España tiene 420.000 habitantes menos desde enero de 2012

Fotografía Un niño inmigrante recibe atención social en la escuela (©foto: Cruz Roja)

Un niño inmigrante recibe atención social en la escuela (©foto: Cruz Roja)

Por Rocío LinaresTiempo de lectura2 min
Sociedad16-10-2012

Es un dato escalofriante. Casi 55.000 españoles han salido del país en lo que va de año. Como añadido, han abandonado España 365.238 extranjeros. Estas cifras concluyen que España está perdiendo población porque salen más personas de las que entran y esto está dando lugar a un cambio demográfico.

El Instituto Nacional de Estadística ha publicado una estimación de población y aunque las cifras son, de momento, proyecciones, también enmarcan una realidad palpable. Por segundo año el saldo migratorio es creciente y negativo, una circunstancia que se achaca a la crisis económica que, por el momento, persistirá, por lo que las previsiones no auguran un futuro prometedor para el crecimiento de españoles. Hacía décadas que no se constataba que más personas salían que entraban del país. El español emigrante Lo tradicional era la salida del país para buscar un futuro laboral aunque llevando consigo escasa experiencia y formación.

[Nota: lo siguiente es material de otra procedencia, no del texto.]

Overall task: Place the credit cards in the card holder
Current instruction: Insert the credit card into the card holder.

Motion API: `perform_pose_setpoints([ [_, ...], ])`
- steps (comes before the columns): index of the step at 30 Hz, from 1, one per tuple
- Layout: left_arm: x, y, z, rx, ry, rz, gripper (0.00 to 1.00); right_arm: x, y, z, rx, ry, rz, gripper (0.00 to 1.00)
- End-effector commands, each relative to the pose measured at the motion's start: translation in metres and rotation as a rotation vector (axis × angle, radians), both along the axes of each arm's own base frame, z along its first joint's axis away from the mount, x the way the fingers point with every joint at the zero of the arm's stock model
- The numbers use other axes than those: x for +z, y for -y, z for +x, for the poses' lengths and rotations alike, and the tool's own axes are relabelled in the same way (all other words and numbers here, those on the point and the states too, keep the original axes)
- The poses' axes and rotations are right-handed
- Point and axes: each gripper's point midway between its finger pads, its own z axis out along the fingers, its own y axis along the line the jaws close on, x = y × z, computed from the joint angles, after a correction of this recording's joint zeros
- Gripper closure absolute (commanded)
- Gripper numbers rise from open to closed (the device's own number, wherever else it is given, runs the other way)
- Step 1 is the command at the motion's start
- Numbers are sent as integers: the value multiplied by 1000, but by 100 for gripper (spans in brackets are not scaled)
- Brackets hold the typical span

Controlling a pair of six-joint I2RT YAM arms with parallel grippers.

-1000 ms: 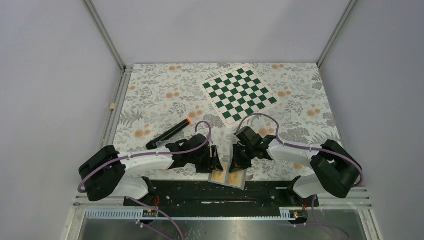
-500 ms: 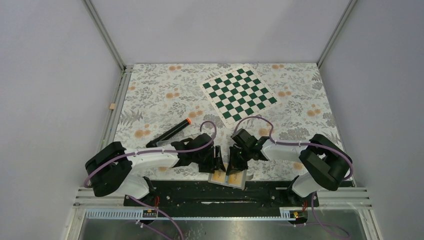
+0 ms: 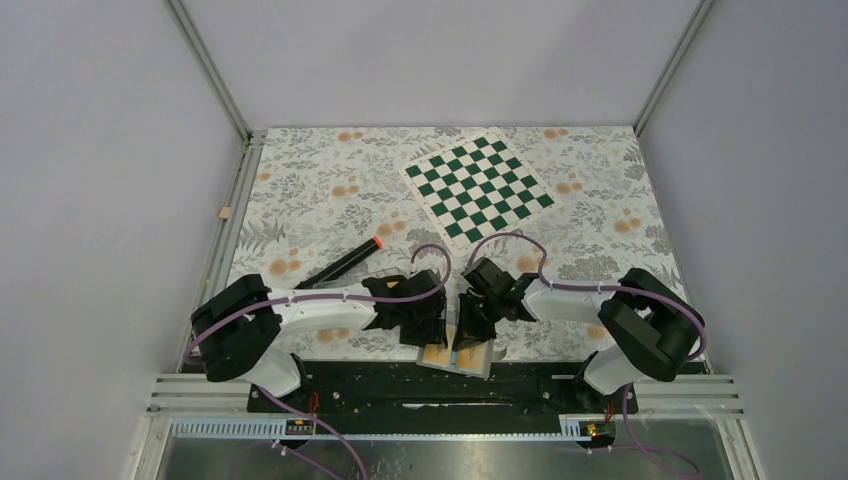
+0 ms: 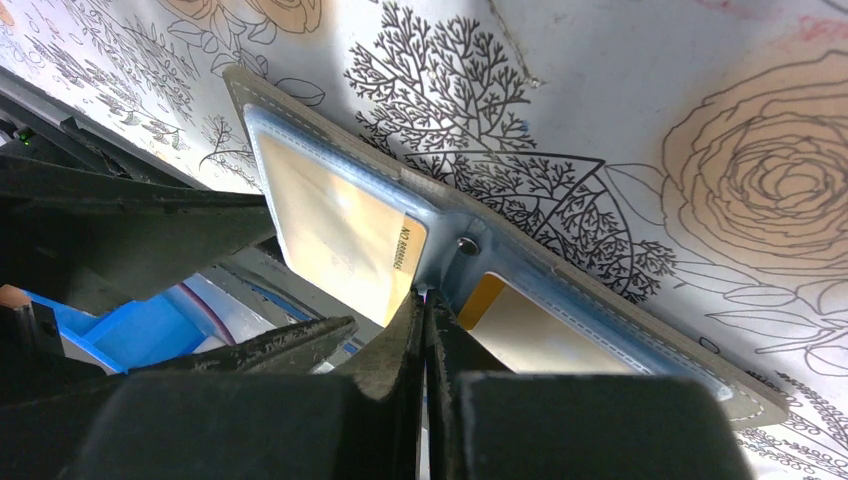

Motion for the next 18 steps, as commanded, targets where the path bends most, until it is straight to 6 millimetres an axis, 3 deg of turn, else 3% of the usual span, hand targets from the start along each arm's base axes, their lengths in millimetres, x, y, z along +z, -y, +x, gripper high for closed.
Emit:
perform_pose_setpoints([
  [1, 7, 12, 3, -28, 40, -4, 53, 2, -4, 2, 7, 16, -3, 100],
  [7, 25, 14, 6, -28, 75, -5, 71, 2, -4, 1, 9, 13, 1, 100],
  [18, 32, 15, 5, -74, 111, 103, 65, 2, -4, 1, 13, 7, 2, 100],
])
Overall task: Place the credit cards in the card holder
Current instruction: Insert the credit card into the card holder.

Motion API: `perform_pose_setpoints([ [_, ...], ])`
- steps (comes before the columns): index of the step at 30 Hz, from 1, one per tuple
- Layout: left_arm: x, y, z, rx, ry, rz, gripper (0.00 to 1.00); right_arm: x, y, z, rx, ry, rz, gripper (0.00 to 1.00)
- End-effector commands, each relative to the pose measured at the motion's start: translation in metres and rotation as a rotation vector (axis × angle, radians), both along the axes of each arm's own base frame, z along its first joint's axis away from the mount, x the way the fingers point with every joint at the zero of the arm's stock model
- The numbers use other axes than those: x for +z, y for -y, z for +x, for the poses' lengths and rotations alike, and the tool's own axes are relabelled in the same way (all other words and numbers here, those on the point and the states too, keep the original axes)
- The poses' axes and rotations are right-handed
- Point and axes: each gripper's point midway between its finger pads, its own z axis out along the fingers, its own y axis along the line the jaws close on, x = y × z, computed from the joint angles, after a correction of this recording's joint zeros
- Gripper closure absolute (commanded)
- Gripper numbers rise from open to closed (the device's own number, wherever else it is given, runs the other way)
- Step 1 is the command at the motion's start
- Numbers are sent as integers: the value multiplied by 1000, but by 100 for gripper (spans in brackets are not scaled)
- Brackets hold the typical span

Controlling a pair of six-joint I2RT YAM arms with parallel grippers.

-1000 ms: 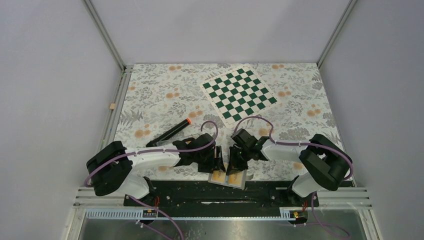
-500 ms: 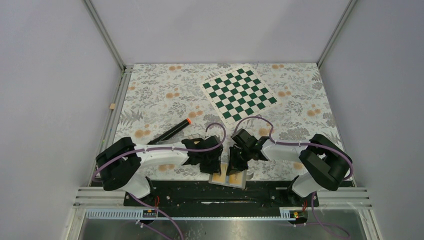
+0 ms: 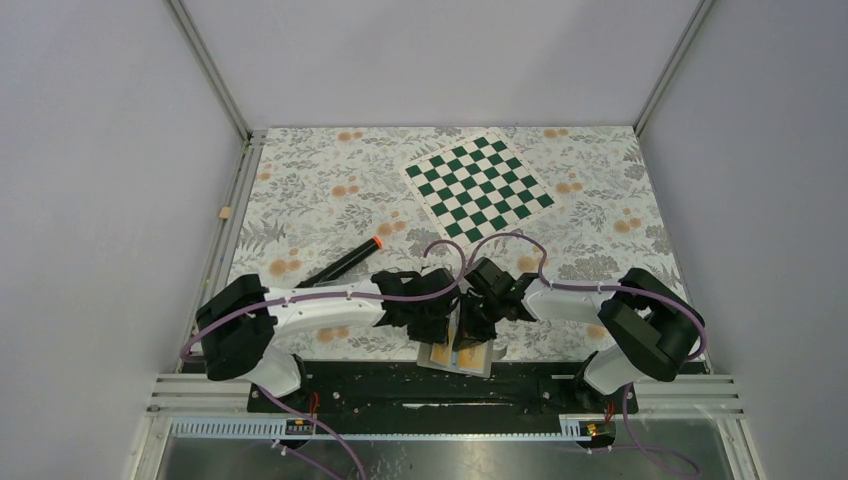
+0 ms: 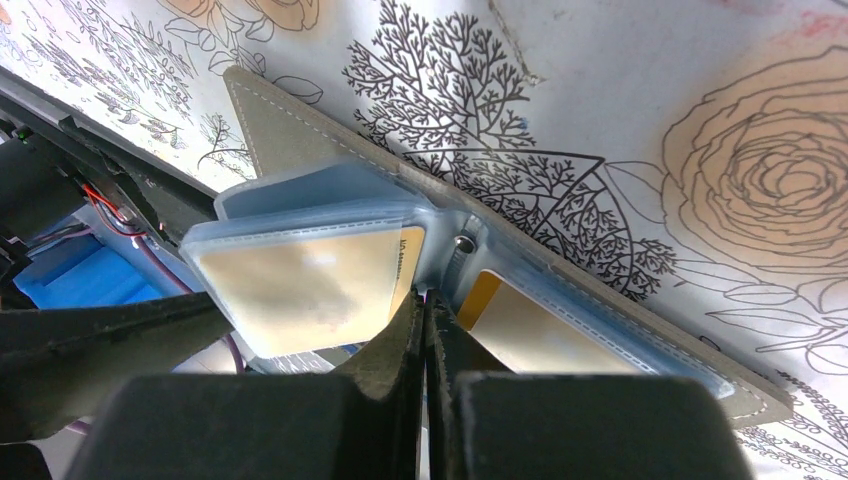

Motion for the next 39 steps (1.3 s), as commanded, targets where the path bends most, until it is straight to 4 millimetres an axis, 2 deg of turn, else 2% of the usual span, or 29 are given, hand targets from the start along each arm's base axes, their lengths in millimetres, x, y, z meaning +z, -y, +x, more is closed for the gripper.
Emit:
perform_pose_setpoints([
  [1, 7, 7, 8, -24, 53, 36, 63, 2, -5, 1, 12, 10, 3, 100],
  [5, 1, 1, 7, -39, 56, 120, 52, 1, -5, 1, 14, 6, 5, 100],
  [9, -7, -11, 7, -47, 59, 206, 46, 1, -6, 1, 16, 7, 7, 100],
  [20, -13, -4, 6, -75, 63, 224, 48, -1, -7, 0, 18, -4, 10, 100],
  [24, -17, 2, 2, -79, 50, 185, 57, -2, -6, -1, 19, -6, 6, 100],
  [26, -19, 1, 1, -78, 45, 186, 55, -2, -6, -1, 20, -7, 7, 100],
  [29, -23, -4, 1, -63, 39, 210, 45, -2, -6, -2, 21, -7, 8, 100],
  [31, -24, -6, 1, -58, 39, 215, 42, -2, -6, -2, 21, -8, 8, 100],
  [36, -26, -8, 0, -47, 38, 216, 40, -2, -7, -2, 23, -11, 10, 100],
  [39, -29, -5, -2, -49, 27, 197, 45, -2, -7, -2, 23, -12, 11, 100],
])
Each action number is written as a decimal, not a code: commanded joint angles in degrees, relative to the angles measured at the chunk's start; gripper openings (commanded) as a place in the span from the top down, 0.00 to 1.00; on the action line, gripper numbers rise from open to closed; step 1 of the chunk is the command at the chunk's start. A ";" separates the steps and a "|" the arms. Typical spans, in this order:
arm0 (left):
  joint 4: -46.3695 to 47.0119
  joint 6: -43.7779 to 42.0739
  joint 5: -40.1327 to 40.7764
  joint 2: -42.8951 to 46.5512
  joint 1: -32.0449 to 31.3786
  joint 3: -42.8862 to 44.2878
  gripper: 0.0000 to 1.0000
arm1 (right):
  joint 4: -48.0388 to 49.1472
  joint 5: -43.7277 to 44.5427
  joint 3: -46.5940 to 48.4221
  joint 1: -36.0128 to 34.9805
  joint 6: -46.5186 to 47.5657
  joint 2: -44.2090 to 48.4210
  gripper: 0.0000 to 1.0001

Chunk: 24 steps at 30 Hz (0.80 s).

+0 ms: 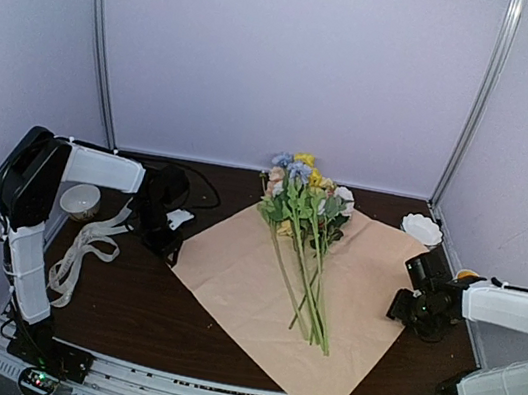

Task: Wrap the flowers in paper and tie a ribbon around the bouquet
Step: Adjust the flattened wrapping paper at the center of the board.

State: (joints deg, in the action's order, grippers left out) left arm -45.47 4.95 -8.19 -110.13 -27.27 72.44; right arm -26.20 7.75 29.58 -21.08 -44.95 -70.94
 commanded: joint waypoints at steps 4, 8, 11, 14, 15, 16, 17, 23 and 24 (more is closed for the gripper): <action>1.43 -0.86 -2.53 -1.44 0.36 -0.72 0.81 | 4.73 -3.65 -0.82 1.65 -2.30 2.20 0.32; 1.49 -0.89 -2.69 -1.49 0.42 -0.79 0.85 | 7.08 -9.35 -1.34 1.83 -3.18 1.22 0.32; 1.74 -0.89 -3.35 -1.44 0.76 -1.11 0.84 | 8.41 -11.84 -1.44 1.81 -3.30 -0.24 0.32; 1.88 -0.94 -3.84 -1.64 1.44 -1.30 0.82 | 9.33 -14.15 -1.32 1.75 -2.95 -2.15 0.33; 1.69 -0.79 -2.73 -1.80 1.71 -1.21 0.81 | 9.48 -14.81 -1.10 1.79 -2.69 -2.83 0.33; 1.19 -0.56 -0.84 -2.37 1.97 -0.92 0.81 | 9.56 -15.55 -0.71 1.75 -2.47 -3.44 0.33; 0.30 -0.48 0.87 -3.02 2.26 -0.50 0.81 | 9.65 -16.25 -0.55 1.75 -2.31 -3.91 0.33; -1.15 0.13 3.41 -3.10 5.64 0.24 0.81 | 10.74 -17.86 -0.01 1.11 -2.27 -4.24 0.39; -1.11 0.36 4.03 -2.67 6.25 0.16 0.81 | 11.33 -18.48 -0.05 0.97 -2.51 -4.40 0.42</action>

Ahora la huída es mucho mayor de jóvenes con alta capacitación pues las cifras de paro juvenil, por encima del 50%, no pintan un panorama prometedor. Los que salen son, por lo general, hombres y mujeres en porcentajes equiparados, con 32 años de media, con estudios superiores, en pareja o incluso con hijos, que tienen cada vez más claro que su destino está fuera de este país. La voz de la calle anima a cruzar las fronteras con recomendaciones cada vez más frecuentes de abandonar España. Libre movilidad y lenta inmigración Estudios sobre los motivos que llevan a abandonar el país concluyen también que, si bien son ciertas las razones de crisis económica, la necesidad, igualmente hay jóvenes que se habrían marchado gracias a la libre movilidad impulsada dentro de la UE. Las fronteras son fácilmente franqueables para los españoles, al igual que para los habitantes de los estados miembros de la Unión, e incluso para algunos países extracomunitarios, desde que se firmó el acuerdo de Schengen en 1985 y el posterior Convenio de Schengen en 1990. Por otra parte, la inmigración se ha ralentizado. En cifras, este año han llegado a España 282.522 inmigrantes frente a los 314.191 que entraron en el mismo periodo de 2011. En estas cifras ha influído igualmente la salida masiva de personas que habían venido a España en busca de prosperidad y que ahora, ante la persistente crisis económica y la difícil situación del país particularmente para sostener a los inmigrantes, deciden retornar a sus hogares. El estudio pronostica décadas en la tendencia del saldo migratorio negativo y esto, como consecuencia, implica un cambio en los flujos migratorios. Hay quienes prefieren llamarlo movilidad, pero en cualquier caso se espera que el fenómeno revierta en cuando la cese la crisis en España.